Another important contribution of the paper is pinpointing which solution idea solves which type of reward tampering problem, and a discussion of how the solutions might fit together. I see this as a kind of stepping stone towards more empirical RL work in this area.
Third, the paper puts a fair bit of emphasis on giving brief but precise summaries of previous ideas in the safety literature, and may therefore serve as a kind of literature review. You are absolutely right that solutions to reward function tampering (often more loosely referred to as wireheading) have been around for quite some time. However, the explanations of these methods have been scattered across a number of papers, using a number of different frameworks and formalisms.
Tom
Sure. On the one hand, xkcd.
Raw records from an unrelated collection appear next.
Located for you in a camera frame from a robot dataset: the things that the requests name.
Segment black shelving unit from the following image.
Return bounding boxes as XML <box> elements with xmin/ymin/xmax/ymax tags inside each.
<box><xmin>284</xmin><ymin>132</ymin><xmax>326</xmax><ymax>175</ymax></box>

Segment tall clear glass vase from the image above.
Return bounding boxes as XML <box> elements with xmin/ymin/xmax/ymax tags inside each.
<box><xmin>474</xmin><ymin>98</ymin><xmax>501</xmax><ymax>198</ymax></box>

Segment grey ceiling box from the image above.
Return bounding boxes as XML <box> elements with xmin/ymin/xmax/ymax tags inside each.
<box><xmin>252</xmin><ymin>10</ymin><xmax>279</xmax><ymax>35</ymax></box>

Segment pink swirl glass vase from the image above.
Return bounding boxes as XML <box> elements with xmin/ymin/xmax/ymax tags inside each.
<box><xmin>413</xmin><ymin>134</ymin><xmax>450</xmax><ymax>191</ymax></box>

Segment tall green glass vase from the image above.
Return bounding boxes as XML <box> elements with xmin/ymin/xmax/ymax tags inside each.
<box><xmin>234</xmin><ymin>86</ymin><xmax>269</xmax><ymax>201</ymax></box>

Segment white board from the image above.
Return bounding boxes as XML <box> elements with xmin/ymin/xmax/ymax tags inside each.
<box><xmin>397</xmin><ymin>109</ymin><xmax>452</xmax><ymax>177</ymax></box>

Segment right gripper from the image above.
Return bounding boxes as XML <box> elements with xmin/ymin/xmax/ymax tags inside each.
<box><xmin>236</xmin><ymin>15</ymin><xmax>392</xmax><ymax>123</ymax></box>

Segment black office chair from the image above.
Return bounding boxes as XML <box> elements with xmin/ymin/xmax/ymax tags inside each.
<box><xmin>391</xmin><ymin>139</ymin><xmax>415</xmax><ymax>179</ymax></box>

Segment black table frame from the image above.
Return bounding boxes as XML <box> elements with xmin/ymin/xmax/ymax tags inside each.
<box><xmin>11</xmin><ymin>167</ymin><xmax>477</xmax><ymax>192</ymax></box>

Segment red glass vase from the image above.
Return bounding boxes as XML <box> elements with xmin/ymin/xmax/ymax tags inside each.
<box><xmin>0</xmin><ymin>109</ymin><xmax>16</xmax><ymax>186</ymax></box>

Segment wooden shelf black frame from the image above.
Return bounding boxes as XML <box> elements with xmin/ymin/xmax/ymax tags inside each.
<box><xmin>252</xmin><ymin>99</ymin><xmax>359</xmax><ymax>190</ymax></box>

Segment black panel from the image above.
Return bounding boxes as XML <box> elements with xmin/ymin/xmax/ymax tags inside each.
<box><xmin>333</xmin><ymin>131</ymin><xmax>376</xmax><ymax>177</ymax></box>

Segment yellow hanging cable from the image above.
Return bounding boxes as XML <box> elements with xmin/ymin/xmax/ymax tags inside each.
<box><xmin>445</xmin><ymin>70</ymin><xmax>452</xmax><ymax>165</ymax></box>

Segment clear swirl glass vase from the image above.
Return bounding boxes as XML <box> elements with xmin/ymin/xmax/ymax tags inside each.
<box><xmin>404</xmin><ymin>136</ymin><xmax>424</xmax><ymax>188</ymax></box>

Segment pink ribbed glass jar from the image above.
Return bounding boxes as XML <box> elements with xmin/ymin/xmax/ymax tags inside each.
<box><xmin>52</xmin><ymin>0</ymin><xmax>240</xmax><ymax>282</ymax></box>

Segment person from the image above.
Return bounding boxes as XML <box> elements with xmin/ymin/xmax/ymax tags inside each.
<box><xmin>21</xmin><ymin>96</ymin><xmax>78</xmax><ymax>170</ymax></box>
On the other hand, if it works for you, that’s great and absolutely useful progress.
I’m a little worried about direct applicability to RL because the model is still not fully naturalized—actions that affect goals are neatly labeled and separated rather than being a messy subset of actions that affect the world. I guess this another one of those cases where I think the “right” answer is “sophisticated common sense,” but an ad-hoc mostly-answer would still be useful conceptual progress.
Actually, I would argue that the model is naturalized in the relevant way.
When studying reward function tampering, for instance, the agent chooses actions from a set of available actions. These actions just affect the state of the environment, and somehow result in reward or not.
As a conceptual tool, we label part of the environment the “reward function”, and part of the environment the “proper state”. This is just to distinguish between effects that we’d like the agent to use from effects that we don’t want the agent to use.
The current-RF solution doesn’t rely on this distinction, it only relies on query-access to the reward function (which you could easily give an embedded RL agent).
The neat thing is that when we look at the objective of the current-RF agent using the same conceptual labeling of parts of the state, we see exactly why it works: the causal paths from actions to reward that pass the reward function have been removed.
Maybe the problem is getting everyone on the same page.
Yes, that is partly what we are trying to do here. By summarizing some of the “folklore” in the community, we’ll hopefully be able to get new members up to speed quicker.